Tali documentari sono prodotti artisticamente autonomi e non  pure testimonianze. Per fare qualche esempio: Gli argonauti (2017) del Teatro delle Albe, per la regia di Alessandro Perna; oppure il film di Lucio Fiorentino sul Corso di formazione dell’ERT che ha avuto come esito Santa Estasi. Atridi: otto ritratti di famiglia di Antonio Latella (2018); o  più di recente il film di Milo Rau sui lavori al suo ripensamento del mito di Oreste nella Mosul ridotta in macerie, girato prima della pandemia ma apparso nel 2020. In un nostro post, abbiamo commentato il documentario dedicato a Domenico Iannacone all’Ulisse del Teatro patologico.

Documentare il lavoro in fieri ad uno spettacolo o ad un progetto performativo e/o teatrale serve agli studiosi, agli interpreti, agli spettatori, agli stessi artisti. Si tratta di un metodo che qualsiasi compagnia dovrebbe utilizzare per condividere le sue riflessioni sui diversi elementi dell’atto performativo, dal testo agli spazi, dai costumi ai bozzetti di scena. Foto, video, annotazioni, interviste, racconti, tutto ciò costituisce una specie di ‘modello’ di ispirazione brechtiana,che è insieme un taccuino, diario quotidiano ed elaborazione di una poetica.

La pandemia, nell’assenza di spettacoli, ha quasi reso indispensabile mettere a disposizione, del pubblico e non solo, almeno i ‘lavori in corso’ degli spettacoli rinviati: si veda ad esempio l’iniziativa del Teatro Franco Parenti #silenzioinsala, brevi video in cui parlano i protagonisti degli spettacoli che per la pandemia non abbiamo potuto vedere. Oppure il ricchissimo Cantiere Elfo per tre spettacoli programmati all’Elfo Puccini (qui).  
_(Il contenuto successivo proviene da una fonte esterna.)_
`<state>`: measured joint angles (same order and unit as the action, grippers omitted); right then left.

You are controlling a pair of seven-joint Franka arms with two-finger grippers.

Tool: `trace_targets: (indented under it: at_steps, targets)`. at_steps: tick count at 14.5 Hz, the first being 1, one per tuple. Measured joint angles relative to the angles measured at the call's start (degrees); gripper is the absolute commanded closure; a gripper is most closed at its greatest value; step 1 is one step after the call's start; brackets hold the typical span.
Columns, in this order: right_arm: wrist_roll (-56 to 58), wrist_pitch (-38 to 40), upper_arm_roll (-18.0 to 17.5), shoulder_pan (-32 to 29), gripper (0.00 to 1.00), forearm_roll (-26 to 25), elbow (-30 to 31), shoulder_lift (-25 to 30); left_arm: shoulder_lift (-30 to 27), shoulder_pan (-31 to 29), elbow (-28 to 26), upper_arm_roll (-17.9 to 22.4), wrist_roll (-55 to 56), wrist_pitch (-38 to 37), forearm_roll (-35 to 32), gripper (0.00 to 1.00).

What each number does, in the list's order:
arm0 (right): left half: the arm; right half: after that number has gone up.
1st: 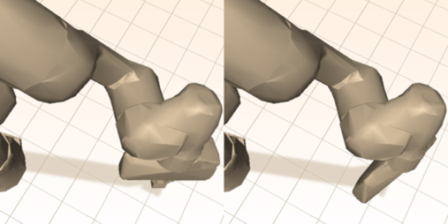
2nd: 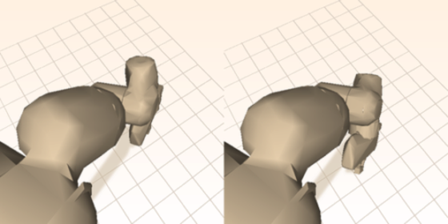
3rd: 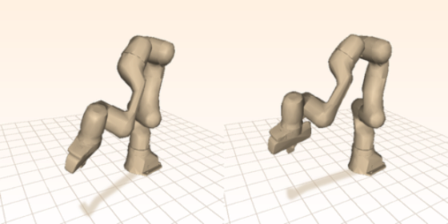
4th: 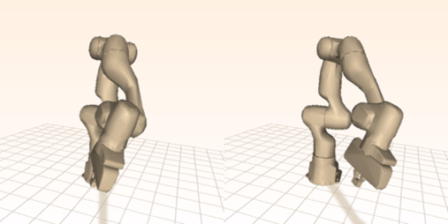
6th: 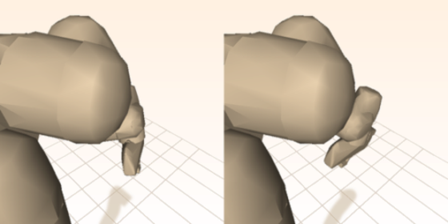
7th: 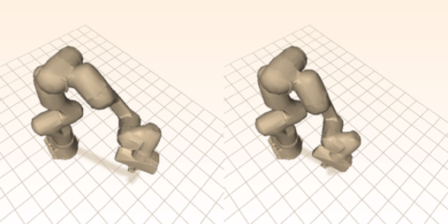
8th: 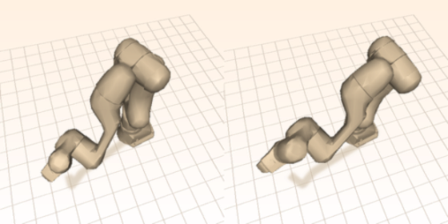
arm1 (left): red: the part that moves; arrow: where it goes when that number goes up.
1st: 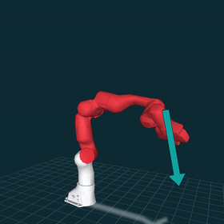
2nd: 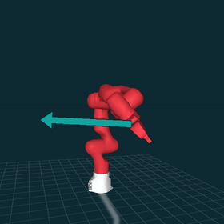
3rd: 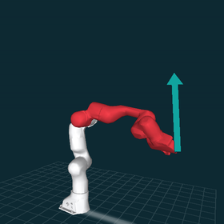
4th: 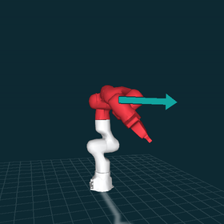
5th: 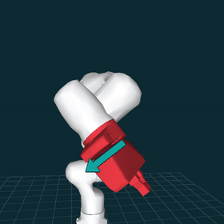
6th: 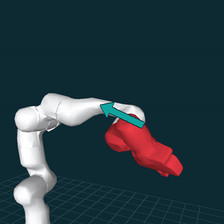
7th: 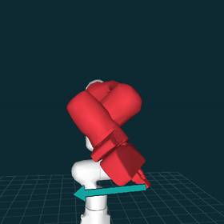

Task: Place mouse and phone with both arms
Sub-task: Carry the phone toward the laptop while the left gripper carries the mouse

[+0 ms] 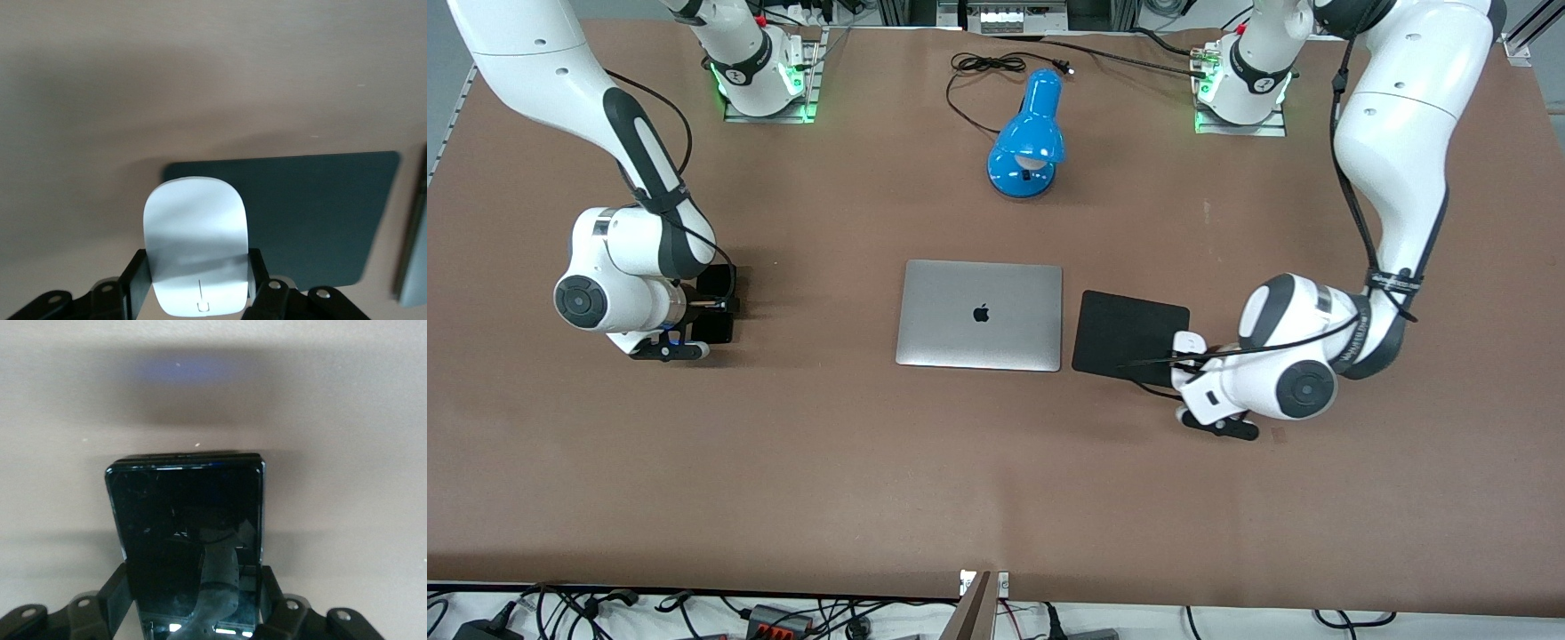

Bisognerà riflettere su quanto questi ‘spettacoli di spettacoli’ siano riusciti a cambiare l’evento teatrale stesso, sulla loro indipendenza estetica, sulla loro utilità ermeneutica. Non penso che riusciremo a farne più a meno, dopo la pandemia, anche se nessuno auspica che diventino un surrogato dell’evento performativo.

Qui diremo qualcosa di un film documentario di questo genere e del progetto ad esso correlato.

Abbiamo infatti visto in anteprima  parti di un  documentario sul making of della 'Città dei miti' del Teatro dei Borgia.

Qualche parola sul titolo la 'città dei miti': allude chiaramente all’ambientazione teatrale dei miti tragici greci, che si svolgevano tutti all’interno di una città e che prevedevano, come scenografia fissa, la facciata di un palazzo reale; ma rinvia anche ad Atene, la polis teatrale per antonomasia, in cui il teatro divenne un’istituzione cittadina e nella quale il teatro tragico veniva performato durante feste solenni e riti religiosi. 

Il progetto intende portare il teatro fuori dal teatro, per le strade, nelle case, nelle istituzioni di cura e di assistenza, nei luoghi del disagio sociale. La ‘città dei miti’ è dunque il teatro stesso, nel momento in cui, secondo la tradizionale e antica metafora, la vita umana è teatro e il mondo ne è l’immenso e vario palcoscenico.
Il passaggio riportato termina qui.